**ASSIGNED TASK**
Only lines holding the word "clear" are wanted from the records; copy all of them.

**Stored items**

+++

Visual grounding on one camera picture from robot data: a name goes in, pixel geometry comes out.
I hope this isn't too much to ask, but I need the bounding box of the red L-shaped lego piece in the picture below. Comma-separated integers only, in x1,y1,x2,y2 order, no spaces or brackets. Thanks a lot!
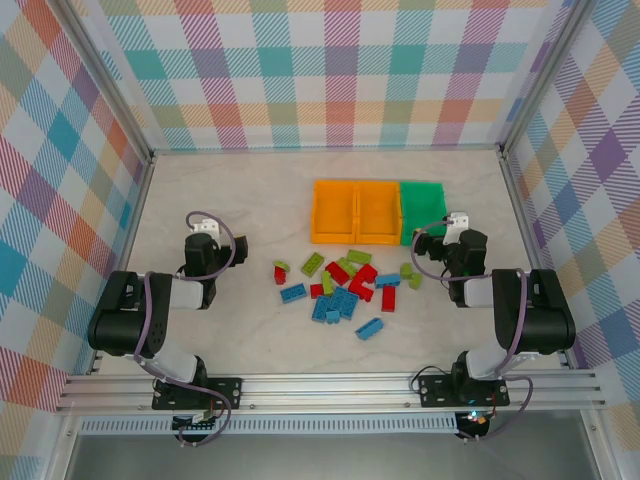
348,263,379,303

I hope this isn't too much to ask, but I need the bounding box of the green plastic bin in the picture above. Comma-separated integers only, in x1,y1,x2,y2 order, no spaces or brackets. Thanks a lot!
398,179,450,247

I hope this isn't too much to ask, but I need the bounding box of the grey metal lower panel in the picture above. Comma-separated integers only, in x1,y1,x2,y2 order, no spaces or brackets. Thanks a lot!
64,432,601,480

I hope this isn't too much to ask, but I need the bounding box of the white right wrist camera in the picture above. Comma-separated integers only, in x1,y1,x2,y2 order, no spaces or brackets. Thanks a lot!
446,212,472,245

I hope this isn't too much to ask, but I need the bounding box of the aluminium side floor rail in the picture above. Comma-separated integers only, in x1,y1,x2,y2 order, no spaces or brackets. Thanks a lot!
87,157,157,376
499,149,576,369

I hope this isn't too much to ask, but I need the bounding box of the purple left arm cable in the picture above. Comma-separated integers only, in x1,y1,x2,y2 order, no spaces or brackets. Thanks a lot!
133,211,237,449

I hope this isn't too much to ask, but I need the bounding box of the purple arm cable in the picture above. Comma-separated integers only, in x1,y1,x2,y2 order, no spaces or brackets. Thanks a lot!
133,211,237,449
410,214,534,442

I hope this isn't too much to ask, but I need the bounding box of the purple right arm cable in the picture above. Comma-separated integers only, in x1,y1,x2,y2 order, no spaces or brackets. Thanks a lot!
410,214,534,442

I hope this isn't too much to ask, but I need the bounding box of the aluminium back floor rail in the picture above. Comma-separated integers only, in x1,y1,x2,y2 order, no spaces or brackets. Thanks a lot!
149,144,505,158

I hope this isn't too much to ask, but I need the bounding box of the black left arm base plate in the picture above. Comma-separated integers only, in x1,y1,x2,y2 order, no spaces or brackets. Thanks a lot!
152,377,244,411

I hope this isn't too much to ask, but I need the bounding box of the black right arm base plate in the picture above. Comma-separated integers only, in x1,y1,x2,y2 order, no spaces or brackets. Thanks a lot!
418,374,511,409

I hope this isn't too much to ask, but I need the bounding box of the aluminium mounting rail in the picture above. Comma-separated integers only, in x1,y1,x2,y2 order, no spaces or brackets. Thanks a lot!
54,369,606,414

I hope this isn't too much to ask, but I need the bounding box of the aluminium corner post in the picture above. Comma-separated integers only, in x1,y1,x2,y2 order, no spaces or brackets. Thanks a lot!
498,0,594,157
57,0,154,164

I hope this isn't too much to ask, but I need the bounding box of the white slotted cable duct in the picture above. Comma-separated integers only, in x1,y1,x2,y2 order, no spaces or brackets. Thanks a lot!
79,412,459,435

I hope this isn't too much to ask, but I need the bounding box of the aluminium frame leg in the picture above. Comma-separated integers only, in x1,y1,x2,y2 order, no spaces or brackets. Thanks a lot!
49,412,84,480
579,407,619,480

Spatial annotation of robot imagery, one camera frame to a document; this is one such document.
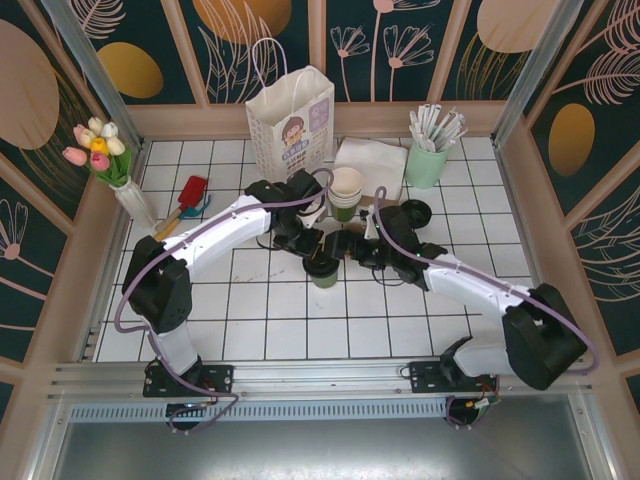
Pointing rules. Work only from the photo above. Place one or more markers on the green paper coffee cup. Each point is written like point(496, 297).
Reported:
point(325, 281)

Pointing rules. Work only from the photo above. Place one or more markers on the white cartoon print paper bag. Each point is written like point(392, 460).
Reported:
point(280, 140)

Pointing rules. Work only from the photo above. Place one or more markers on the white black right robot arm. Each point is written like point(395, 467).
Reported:
point(475, 290)

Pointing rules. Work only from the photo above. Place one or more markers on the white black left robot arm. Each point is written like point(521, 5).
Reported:
point(225, 227)

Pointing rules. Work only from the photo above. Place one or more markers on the stack of green paper cups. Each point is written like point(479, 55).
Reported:
point(345, 212)

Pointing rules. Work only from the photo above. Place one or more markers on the mint green straw holder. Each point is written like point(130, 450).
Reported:
point(425, 170)

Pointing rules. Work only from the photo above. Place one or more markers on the stack of white napkins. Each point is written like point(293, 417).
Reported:
point(370, 160)

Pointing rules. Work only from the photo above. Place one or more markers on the white wrapped straw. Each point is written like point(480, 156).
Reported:
point(446, 127)
point(424, 122)
point(459, 136)
point(415, 127)
point(433, 120)
point(454, 131)

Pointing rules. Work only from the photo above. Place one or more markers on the white ribbed vase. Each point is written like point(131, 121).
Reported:
point(135, 200)

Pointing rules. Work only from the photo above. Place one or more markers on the white artificial tulip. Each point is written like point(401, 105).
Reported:
point(116, 145)
point(96, 124)
point(110, 130)

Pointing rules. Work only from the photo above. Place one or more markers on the yellow artificial tulip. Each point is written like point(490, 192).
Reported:
point(99, 145)

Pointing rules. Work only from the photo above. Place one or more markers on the pale pink artificial tulip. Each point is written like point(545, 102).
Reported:
point(81, 133)

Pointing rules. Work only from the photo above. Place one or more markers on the aluminium mounting rail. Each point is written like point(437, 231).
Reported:
point(320, 375)

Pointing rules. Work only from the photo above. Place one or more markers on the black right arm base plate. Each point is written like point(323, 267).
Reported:
point(425, 377)

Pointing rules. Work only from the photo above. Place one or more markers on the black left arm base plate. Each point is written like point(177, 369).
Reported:
point(220, 380)

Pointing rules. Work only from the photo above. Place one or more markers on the aluminium frame post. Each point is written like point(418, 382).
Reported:
point(537, 75)
point(96, 75)

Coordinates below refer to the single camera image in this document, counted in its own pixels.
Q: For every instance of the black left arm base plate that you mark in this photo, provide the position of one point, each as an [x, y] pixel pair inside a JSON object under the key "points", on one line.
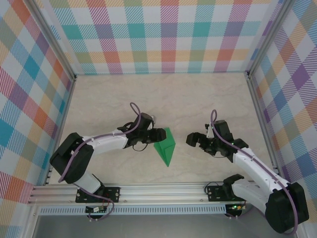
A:
{"points": [[114, 193]]}

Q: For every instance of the aluminium frame rail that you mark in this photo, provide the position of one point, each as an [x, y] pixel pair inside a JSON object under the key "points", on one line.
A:
{"points": [[161, 192]]}

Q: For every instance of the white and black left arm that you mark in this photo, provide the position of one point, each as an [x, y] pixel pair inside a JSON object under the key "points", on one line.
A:
{"points": [[109, 142]]}

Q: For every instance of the right controller circuit board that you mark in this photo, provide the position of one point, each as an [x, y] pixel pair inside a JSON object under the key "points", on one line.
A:
{"points": [[235, 207]]}

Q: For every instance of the aluminium corner post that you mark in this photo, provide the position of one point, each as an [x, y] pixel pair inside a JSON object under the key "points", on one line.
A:
{"points": [[268, 37], [55, 37]]}

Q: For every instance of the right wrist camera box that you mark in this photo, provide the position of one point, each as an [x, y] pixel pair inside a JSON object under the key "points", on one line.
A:
{"points": [[209, 131]]}

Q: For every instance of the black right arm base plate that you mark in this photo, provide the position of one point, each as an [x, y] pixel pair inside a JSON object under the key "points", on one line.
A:
{"points": [[215, 194]]}

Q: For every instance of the grey metal panel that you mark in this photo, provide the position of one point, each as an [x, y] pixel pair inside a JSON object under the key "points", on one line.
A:
{"points": [[161, 228]]}

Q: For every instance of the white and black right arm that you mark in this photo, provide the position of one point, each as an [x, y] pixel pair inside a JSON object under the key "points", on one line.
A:
{"points": [[257, 173]]}

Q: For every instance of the green paper sheet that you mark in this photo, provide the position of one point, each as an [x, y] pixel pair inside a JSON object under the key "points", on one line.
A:
{"points": [[166, 148]]}

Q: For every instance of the aluminium side rail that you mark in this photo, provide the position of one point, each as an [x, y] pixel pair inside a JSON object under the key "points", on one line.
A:
{"points": [[61, 129], [264, 129]]}

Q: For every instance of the controller circuit board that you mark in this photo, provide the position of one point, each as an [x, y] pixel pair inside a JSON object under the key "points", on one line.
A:
{"points": [[95, 209], [235, 207]]}

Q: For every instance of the left controller circuit board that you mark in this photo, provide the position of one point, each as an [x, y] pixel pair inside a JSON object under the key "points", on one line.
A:
{"points": [[95, 209]]}

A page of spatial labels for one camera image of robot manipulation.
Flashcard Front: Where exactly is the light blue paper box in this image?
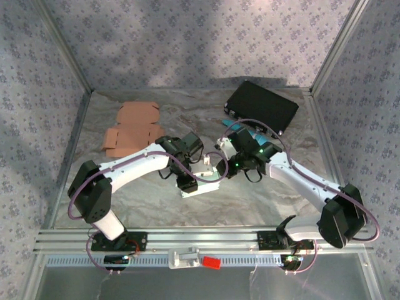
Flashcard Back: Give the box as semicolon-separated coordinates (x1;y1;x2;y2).
180;168;221;199

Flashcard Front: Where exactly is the brown paper box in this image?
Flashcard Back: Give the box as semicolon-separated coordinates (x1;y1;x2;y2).
100;101;163;159

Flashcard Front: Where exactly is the teal blue tube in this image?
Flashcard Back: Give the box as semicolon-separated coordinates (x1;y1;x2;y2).
221;118;273;148

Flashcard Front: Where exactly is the black flat case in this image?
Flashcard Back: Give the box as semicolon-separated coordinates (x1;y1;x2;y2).
224;80;299;137

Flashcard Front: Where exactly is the red plastic block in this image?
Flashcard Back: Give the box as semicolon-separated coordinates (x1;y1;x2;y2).
202;256;222;270

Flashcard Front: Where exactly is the small black board green light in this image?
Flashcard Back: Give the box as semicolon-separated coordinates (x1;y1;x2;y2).
104;254;129;271
280;254;304;271

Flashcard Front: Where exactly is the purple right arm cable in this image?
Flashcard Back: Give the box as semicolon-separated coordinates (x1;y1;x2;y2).
218;117;381;276

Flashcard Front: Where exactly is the aluminium side rail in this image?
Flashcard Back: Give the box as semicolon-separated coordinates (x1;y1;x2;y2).
40;89;94;231
302;89;357;228

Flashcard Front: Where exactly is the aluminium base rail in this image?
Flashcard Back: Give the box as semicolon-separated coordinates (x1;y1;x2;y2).
33;226;374;253

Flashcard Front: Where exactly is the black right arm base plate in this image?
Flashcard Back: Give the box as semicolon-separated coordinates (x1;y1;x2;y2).
257;230;315;251

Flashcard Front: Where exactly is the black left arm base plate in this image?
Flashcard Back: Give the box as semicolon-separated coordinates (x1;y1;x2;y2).
90;229;148;253

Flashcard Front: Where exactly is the white plastic bracket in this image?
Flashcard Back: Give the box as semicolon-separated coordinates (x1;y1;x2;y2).
167;246;201;269

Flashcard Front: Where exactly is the grey slotted cable duct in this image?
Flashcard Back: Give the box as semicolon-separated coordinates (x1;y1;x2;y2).
46;253;282;268

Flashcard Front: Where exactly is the aluminium frame post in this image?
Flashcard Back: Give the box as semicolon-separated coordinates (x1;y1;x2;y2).
309;0;373;94

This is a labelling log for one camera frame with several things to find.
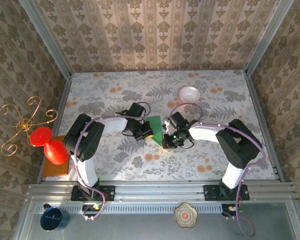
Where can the ornate patterned flower dish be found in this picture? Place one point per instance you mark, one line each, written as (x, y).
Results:
(185, 215)

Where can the white bowl with orange outside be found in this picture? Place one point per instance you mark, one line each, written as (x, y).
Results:
(189, 94)

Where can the grey metal shelf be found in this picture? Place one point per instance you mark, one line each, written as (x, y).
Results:
(140, 227)

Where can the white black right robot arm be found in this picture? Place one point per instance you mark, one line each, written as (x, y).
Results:
(237, 145)

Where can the dark blue mug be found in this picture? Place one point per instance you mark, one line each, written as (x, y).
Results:
(51, 218)

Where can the orange wooden board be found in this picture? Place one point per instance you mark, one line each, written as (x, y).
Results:
(55, 170)

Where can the floral patterned table cover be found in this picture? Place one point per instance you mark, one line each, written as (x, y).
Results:
(165, 162)

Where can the aluminium frame cross rail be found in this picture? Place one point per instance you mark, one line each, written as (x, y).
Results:
(160, 190)

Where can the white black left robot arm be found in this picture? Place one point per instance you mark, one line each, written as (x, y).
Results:
(83, 140)

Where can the green cloth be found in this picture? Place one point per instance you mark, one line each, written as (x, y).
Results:
(157, 127)

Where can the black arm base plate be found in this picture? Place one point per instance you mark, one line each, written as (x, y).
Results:
(211, 192)
(107, 193)

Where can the aluminium frame corner post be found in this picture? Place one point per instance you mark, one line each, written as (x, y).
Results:
(267, 37)
(46, 37)

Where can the red plastic goblet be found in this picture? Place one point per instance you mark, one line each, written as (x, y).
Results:
(56, 152)

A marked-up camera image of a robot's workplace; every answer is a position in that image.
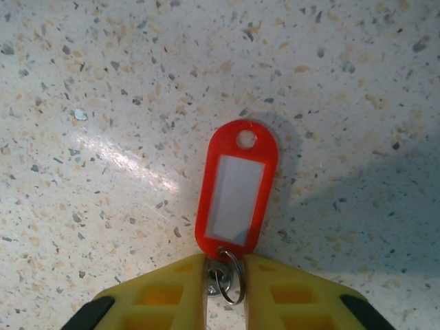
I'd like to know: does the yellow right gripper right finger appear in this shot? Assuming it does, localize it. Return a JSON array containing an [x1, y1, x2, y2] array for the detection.
[[241, 253, 398, 330]]

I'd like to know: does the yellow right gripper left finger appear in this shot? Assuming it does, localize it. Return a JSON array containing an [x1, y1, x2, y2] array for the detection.
[[67, 253, 208, 330]]

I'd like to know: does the small red key tag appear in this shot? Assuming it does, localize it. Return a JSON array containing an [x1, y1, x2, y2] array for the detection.
[[194, 119, 280, 307]]

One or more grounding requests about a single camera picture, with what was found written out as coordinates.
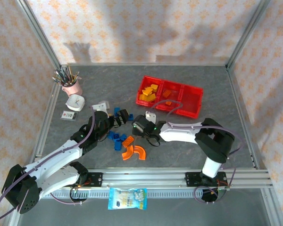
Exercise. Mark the yellow sloped lego brick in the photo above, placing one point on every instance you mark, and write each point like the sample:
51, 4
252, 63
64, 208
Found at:
147, 90

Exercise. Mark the white square clock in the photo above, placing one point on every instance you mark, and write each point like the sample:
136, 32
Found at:
75, 102

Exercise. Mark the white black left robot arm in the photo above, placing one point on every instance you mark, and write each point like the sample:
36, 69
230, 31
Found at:
54, 155

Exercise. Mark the blue snack bag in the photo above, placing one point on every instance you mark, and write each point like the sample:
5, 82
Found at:
127, 199

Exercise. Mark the pink pencil cup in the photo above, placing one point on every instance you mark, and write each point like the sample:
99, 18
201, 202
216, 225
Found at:
73, 89

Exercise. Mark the wide aluminium base rail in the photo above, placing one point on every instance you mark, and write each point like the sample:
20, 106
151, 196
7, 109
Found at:
143, 179

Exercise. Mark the aluminium frame post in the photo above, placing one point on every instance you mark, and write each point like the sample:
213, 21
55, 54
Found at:
246, 33
40, 33

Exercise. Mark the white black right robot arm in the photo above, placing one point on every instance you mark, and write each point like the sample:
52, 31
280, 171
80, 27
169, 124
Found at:
179, 134

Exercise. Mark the red three-compartment bin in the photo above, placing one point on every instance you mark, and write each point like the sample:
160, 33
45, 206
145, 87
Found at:
191, 101

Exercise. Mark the orange curved lego arch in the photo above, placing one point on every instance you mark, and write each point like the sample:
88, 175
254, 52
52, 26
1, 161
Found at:
128, 153
140, 152

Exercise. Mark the colored pencil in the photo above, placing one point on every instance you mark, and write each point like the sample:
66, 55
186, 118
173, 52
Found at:
76, 76
60, 73
56, 78
69, 71

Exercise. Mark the aluminium frame rail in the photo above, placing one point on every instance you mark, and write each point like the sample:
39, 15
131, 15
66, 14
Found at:
244, 117
46, 122

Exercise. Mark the yellow square lego brick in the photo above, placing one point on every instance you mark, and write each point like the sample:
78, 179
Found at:
153, 87

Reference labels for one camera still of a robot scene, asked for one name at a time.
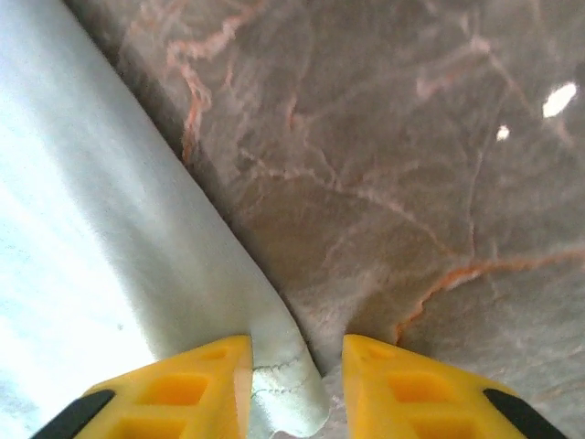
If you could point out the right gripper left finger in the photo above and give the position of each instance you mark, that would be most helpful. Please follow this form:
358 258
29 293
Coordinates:
183 393

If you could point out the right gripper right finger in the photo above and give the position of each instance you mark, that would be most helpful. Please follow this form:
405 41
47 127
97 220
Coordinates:
411 398

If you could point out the light blue t-shirt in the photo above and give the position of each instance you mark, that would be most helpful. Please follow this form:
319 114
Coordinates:
91 206

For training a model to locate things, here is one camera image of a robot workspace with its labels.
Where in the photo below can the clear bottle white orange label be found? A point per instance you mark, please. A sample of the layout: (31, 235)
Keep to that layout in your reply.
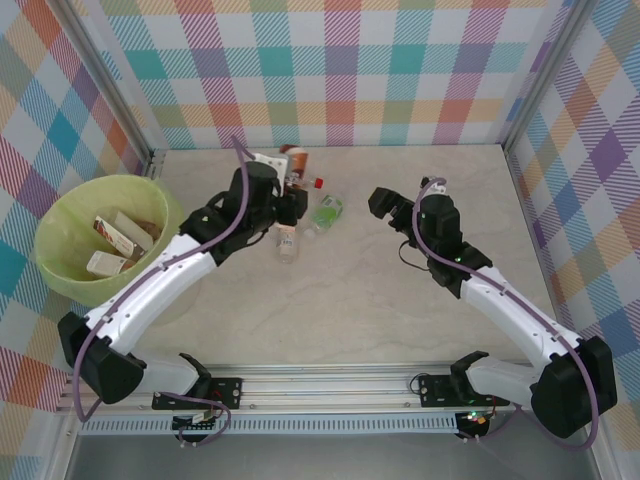
(287, 245)

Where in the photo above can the red label cola bottle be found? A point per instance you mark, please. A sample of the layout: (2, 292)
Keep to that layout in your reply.
(318, 183)

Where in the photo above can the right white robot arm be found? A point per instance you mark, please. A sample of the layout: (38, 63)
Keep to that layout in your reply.
(510, 310)

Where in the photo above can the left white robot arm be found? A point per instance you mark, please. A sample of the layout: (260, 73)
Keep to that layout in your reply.
(150, 285)

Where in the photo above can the green lined waste bin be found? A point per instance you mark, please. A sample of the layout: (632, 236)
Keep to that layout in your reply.
(57, 225)

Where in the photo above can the green label clear bottle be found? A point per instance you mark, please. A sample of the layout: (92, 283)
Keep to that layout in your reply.
(326, 214)

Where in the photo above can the plain beige carton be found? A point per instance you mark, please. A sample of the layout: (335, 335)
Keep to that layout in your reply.
(132, 227)

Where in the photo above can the red white patterned carton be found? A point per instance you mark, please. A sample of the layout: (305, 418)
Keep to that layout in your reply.
(112, 237)

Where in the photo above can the small circuit board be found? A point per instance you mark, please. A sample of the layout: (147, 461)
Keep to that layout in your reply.
(475, 420)
(197, 419)

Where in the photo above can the aluminium frame post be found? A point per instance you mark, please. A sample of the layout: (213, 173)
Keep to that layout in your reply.
(107, 85)
(547, 75)

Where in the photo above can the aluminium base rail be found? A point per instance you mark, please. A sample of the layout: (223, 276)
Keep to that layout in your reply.
(325, 392)

+++

**RESULT OF THIS TASK**
Where in the photo below can the clear bottle white orange label be found? A point per instance you mark, please. A sample of the layout: (31, 235)
Where in the photo above can the green label clear bottle be found? A point per instance you mark, please. A sample of the layout: (92, 283)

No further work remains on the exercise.